Tell how many lines in the following entries include the word "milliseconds", giving the figure alone.

Extracted records
──────
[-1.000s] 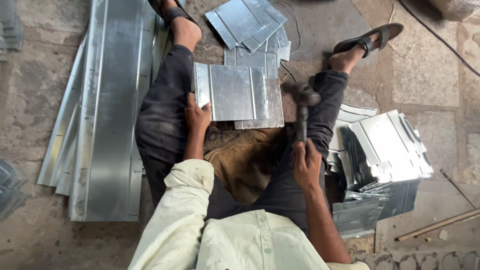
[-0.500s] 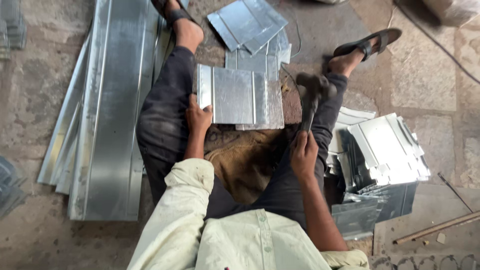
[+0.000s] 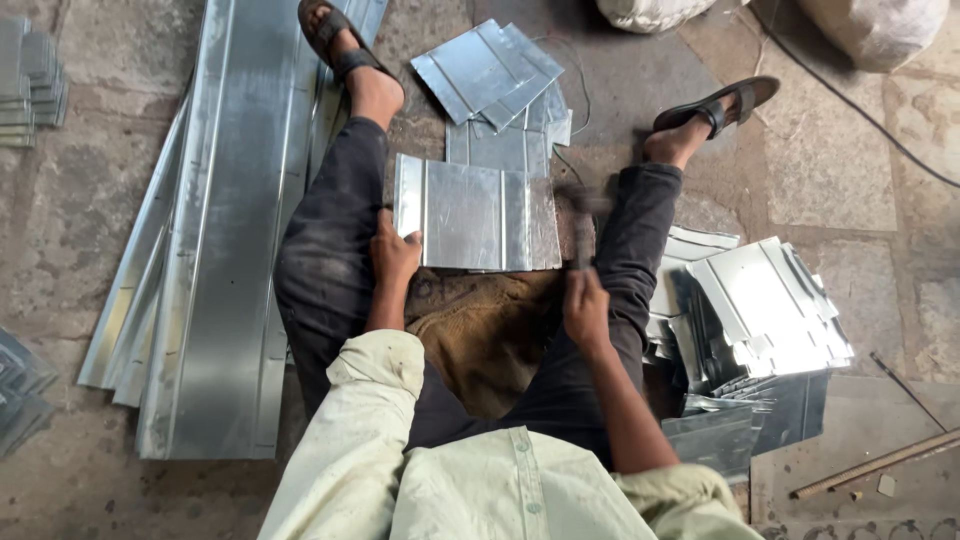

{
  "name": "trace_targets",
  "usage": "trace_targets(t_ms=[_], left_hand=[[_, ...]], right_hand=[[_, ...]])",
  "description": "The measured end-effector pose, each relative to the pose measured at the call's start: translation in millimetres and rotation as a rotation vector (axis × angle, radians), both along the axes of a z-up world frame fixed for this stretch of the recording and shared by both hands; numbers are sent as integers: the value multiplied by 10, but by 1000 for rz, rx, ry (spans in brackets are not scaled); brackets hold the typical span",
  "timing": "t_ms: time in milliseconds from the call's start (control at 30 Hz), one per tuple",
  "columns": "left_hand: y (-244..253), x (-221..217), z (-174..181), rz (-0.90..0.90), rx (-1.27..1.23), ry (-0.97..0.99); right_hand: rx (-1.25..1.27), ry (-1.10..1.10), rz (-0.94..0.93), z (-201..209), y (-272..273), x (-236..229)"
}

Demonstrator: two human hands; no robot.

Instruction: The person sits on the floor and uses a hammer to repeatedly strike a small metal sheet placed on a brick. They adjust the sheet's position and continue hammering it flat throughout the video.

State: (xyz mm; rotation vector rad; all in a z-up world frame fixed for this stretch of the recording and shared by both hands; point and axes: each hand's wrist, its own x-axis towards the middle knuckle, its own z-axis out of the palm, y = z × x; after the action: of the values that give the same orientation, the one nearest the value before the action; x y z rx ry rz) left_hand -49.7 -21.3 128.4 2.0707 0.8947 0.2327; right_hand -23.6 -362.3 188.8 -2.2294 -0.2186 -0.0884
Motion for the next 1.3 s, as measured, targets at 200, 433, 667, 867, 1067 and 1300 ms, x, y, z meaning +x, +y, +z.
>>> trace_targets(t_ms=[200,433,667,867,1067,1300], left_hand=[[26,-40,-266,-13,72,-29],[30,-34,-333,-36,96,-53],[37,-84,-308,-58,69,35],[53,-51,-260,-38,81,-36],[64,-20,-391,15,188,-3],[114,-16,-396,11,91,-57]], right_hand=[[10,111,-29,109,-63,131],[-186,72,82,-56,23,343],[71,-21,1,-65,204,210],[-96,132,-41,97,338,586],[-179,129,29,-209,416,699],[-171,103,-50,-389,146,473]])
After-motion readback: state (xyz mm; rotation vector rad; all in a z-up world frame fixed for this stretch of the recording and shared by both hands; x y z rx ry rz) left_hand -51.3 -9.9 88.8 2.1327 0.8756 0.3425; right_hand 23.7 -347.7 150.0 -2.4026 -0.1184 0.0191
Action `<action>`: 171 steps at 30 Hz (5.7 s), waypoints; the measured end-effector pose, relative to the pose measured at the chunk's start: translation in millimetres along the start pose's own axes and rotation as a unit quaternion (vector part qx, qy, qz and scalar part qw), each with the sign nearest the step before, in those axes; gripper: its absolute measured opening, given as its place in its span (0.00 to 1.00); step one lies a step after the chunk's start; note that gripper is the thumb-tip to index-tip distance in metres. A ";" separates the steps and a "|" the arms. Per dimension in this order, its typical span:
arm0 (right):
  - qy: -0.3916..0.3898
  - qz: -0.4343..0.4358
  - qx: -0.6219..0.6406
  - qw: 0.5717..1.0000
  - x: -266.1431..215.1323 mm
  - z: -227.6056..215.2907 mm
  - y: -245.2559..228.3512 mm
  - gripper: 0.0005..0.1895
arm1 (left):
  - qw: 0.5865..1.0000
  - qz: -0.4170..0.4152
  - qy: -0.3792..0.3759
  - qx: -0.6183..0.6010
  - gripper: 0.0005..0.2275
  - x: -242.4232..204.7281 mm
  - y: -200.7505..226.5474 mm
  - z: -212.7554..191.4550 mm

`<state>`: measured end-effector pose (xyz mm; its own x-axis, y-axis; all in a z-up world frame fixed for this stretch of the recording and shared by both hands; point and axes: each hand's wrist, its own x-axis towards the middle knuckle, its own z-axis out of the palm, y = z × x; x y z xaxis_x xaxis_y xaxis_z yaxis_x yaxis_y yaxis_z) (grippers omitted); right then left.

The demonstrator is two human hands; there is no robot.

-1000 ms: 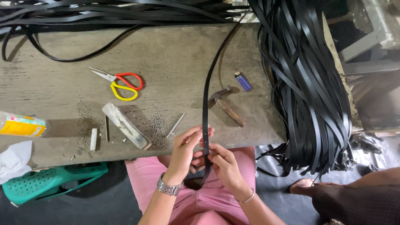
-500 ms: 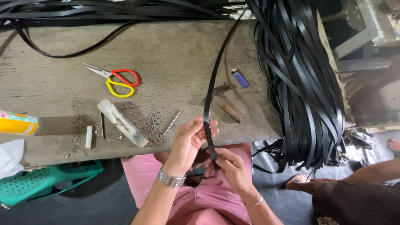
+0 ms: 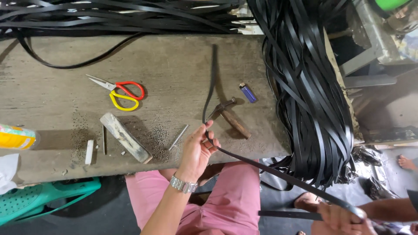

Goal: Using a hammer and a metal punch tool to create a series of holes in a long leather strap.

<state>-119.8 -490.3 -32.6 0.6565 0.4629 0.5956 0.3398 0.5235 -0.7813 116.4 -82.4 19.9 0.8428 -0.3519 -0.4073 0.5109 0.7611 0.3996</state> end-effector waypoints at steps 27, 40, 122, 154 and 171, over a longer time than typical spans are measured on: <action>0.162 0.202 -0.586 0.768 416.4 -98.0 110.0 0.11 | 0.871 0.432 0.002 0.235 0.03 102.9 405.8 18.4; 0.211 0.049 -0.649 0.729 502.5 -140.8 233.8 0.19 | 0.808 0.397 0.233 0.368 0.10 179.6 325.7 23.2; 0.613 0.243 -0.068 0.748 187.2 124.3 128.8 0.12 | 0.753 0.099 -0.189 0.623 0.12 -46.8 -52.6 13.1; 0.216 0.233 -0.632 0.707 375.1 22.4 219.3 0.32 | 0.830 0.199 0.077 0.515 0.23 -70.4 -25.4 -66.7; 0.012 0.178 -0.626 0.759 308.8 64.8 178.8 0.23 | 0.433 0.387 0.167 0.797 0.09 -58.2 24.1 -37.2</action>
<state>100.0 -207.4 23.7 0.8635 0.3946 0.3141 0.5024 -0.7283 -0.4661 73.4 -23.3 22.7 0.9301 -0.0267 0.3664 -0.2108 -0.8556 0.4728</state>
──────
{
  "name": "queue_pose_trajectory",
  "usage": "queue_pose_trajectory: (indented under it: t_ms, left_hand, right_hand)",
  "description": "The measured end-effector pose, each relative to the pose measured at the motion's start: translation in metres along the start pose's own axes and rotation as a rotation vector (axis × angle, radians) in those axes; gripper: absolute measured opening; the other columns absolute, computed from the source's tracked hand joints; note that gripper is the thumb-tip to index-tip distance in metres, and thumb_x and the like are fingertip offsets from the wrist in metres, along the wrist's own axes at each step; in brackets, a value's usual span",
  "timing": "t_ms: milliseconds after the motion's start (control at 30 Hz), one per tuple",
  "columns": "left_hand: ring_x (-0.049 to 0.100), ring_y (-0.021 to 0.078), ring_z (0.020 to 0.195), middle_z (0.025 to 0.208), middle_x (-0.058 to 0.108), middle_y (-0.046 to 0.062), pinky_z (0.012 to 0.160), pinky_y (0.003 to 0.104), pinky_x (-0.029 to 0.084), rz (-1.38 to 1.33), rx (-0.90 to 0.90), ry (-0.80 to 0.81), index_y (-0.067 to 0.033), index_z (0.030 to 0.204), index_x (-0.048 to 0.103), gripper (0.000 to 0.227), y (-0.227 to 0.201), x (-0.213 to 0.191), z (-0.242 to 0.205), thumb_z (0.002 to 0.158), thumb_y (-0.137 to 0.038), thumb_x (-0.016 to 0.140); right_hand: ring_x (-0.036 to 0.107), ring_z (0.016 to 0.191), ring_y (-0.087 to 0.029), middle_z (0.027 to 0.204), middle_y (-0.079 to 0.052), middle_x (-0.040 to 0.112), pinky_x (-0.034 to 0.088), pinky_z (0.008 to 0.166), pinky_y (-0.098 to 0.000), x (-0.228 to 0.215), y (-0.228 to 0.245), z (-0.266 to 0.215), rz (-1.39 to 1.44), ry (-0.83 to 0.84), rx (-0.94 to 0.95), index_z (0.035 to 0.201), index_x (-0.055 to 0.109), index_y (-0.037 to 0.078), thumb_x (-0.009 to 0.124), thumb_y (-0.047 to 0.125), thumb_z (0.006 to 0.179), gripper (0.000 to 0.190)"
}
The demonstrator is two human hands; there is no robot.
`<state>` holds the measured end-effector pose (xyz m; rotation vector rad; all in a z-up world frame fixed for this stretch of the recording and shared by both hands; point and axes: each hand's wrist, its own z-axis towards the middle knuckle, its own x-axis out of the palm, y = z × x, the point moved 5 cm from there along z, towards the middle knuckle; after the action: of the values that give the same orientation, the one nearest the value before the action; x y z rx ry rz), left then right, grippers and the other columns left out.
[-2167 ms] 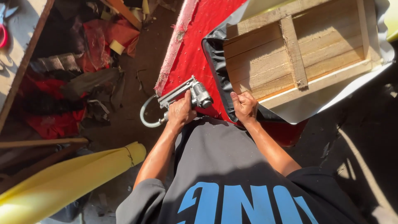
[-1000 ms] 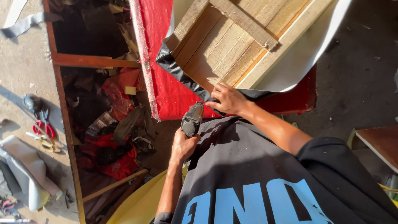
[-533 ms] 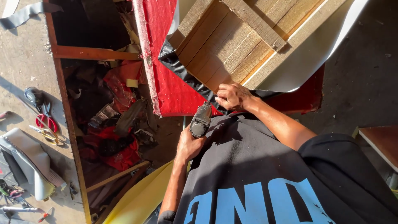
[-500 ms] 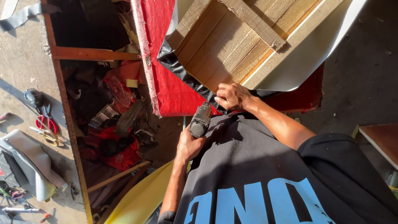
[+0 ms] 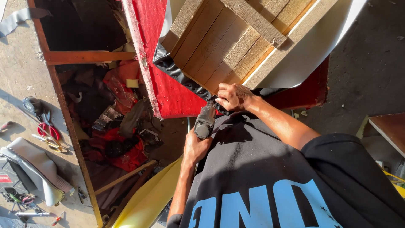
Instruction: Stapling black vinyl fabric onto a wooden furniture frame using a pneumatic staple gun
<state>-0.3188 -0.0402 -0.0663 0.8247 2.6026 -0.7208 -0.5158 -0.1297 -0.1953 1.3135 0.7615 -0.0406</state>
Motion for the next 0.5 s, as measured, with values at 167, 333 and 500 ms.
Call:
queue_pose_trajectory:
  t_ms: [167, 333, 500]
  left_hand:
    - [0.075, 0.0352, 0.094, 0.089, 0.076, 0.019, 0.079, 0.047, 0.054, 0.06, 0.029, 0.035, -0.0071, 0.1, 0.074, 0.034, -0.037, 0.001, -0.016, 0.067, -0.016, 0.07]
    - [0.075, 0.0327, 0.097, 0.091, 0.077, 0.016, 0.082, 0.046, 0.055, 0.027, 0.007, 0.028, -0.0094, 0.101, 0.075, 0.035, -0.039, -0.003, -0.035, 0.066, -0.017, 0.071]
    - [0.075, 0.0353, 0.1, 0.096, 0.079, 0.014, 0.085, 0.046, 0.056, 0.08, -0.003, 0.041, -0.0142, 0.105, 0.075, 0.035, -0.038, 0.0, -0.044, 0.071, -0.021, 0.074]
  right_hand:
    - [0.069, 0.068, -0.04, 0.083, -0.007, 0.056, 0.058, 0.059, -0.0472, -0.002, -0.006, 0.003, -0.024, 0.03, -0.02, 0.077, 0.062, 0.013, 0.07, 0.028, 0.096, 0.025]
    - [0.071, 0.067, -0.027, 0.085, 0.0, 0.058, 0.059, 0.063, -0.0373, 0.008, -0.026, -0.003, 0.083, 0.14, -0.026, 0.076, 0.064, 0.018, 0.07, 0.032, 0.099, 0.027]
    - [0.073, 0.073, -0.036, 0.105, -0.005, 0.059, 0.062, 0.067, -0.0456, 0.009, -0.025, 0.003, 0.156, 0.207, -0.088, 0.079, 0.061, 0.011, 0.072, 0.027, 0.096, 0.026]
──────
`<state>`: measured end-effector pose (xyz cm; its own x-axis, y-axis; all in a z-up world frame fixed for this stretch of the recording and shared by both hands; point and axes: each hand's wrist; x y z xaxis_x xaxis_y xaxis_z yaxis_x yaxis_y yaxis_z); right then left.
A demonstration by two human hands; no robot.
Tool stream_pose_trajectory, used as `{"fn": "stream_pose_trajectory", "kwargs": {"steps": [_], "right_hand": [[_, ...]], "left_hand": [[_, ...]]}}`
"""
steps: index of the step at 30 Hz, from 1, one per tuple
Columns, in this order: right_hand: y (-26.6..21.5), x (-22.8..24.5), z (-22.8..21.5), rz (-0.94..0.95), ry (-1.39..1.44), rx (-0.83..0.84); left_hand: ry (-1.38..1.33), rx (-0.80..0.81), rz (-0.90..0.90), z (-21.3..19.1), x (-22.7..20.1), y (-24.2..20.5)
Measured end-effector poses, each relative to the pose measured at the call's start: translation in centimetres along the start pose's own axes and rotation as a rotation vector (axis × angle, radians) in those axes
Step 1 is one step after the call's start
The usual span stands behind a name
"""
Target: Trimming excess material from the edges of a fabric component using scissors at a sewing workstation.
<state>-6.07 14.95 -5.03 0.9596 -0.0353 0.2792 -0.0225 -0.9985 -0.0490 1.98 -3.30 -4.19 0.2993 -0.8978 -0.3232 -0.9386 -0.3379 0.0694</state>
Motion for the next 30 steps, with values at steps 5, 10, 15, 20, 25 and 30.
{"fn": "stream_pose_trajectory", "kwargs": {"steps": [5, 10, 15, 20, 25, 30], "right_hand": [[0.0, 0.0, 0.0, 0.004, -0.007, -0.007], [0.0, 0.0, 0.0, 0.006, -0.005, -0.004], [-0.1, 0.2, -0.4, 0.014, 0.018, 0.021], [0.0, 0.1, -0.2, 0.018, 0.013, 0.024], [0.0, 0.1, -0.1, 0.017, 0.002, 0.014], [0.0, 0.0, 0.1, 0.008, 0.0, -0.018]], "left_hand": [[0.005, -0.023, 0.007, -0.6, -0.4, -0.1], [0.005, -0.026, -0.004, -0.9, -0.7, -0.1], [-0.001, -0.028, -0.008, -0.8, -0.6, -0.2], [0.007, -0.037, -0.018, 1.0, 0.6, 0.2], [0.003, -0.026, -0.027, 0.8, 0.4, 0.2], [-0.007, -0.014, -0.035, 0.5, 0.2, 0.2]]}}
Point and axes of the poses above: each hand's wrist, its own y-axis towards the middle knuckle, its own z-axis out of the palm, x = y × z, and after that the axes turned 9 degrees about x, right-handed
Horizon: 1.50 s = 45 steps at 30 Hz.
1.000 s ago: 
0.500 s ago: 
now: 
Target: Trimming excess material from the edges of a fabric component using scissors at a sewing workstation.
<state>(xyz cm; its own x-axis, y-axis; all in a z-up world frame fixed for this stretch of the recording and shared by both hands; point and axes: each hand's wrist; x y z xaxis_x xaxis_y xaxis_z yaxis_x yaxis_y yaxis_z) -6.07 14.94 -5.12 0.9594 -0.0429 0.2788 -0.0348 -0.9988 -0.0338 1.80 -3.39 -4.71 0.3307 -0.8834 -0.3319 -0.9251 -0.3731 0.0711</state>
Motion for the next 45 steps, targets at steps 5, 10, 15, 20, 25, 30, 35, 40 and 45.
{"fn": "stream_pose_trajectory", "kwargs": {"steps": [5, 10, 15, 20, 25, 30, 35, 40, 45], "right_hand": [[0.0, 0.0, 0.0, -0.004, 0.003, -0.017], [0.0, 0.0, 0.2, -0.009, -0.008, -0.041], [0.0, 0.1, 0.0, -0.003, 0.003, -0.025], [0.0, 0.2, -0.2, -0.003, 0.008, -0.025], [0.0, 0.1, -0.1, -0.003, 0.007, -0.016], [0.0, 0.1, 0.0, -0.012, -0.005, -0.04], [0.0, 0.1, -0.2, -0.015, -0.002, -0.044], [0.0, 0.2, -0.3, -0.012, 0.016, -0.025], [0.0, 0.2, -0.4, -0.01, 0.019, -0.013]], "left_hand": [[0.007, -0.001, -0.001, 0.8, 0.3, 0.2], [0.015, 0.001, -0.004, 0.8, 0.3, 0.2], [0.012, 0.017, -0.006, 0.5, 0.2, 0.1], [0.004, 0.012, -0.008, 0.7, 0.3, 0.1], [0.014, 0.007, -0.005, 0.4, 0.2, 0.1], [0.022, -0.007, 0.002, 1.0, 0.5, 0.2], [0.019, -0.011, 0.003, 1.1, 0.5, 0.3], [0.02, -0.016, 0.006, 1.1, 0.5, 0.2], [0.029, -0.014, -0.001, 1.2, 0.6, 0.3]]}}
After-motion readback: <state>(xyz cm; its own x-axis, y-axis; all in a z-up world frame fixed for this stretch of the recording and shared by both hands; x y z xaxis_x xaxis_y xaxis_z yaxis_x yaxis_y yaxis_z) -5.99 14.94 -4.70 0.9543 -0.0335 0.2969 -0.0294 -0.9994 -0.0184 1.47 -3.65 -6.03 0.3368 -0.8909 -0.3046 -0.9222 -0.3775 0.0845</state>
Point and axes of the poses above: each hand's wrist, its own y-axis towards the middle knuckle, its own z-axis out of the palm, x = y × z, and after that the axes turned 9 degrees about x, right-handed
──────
| Solution to the problem |
2